Por todo lo anterior, los primeros trabajos elaborados en el Centro de Estudios Literarios fueron, por un lado, los índices de revistas especializadas y, por otro, crear un banco de datos que recogiera la producción y las referencias críticas de nuestros escritores.
Con ese centenar de libros conseguido de donaciones y la compra de revistas, empezamos a elaborar los primeros Índices de las revistas del siglo diecinueve, convencidos de que la mayor parte de nuestra literatura de ese siglo se hallaba en ellas. Precisamente los primeros Índices elaborados fueron los de la revista literaria mexicana El Domingo (1871-1873), índices elaborados por nosotros, los tres estudiantes becarios y que salieron al público en 1959.
Nuestras penurias para conseguir libros terminaron en 1960, con la donación del fundador y director del Centro de Estudios Literarios y maestro nuestro, don Julio Jiménez Rueda*, el cual poco antes de su muerte, acaecida el 25 de julio de ese año, donó su biblioteca particular, diez mil volúmenes entre libros y revistas, que pasaron a formar el núcleo principal de la biblioteca y el mejor instrumento de trabajo de sus investigadores que ya para entonces habían aumentado en su número, entre ellos, Jacobo Chencinsky y Luis Mario Schneider.
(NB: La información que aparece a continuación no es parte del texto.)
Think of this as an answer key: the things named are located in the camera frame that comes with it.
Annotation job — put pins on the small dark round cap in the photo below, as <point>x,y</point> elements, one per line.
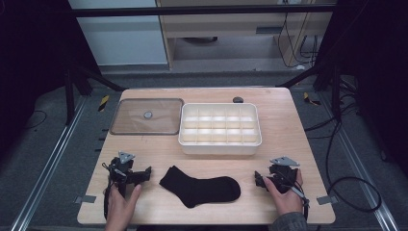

Obviamente, esos diez mil volúmenes donados no cabían en nuestro cubículo de la Torre de Humanidades I, así que fueron recibidos en ceremonia oficial inaugurando el nuevo domicilio del Centro de Estudios Literarios, ubicado en la planta alta de la Biblioteca Central, el 25 de octubre de 1960. Desde entonces hasta 1988 en que tuvimos, como parte del Instituto de Investigaciones Filológicas, el edificio propio que hoy ocupamos, la Biblioteca del Centro de Estudios Literarios se llamó “Julio Jiménez Rueda”.
(Muchos, no todos, le debemos algo a la Universidad Autónoma de México, simplemente por haber ocupado un mesabanco durante cuatro años, por haber pagado una cuota simbólica de inscripción y por habernos brindado la oportunidad de hacer amigos entre su cuerpo docente: Héctor Valdés, Graciela Cándano, Luis Rius, Arturo Souto y otro medio centenar de profesores. Si enumeramos a los alumnos que hicieron con nosotros algo parecido o cercano a una licenciatura, no terminaríamos. Por esta y otras razones se incluye esta nota evocadora de la maestra Aurora M. Ocampo.)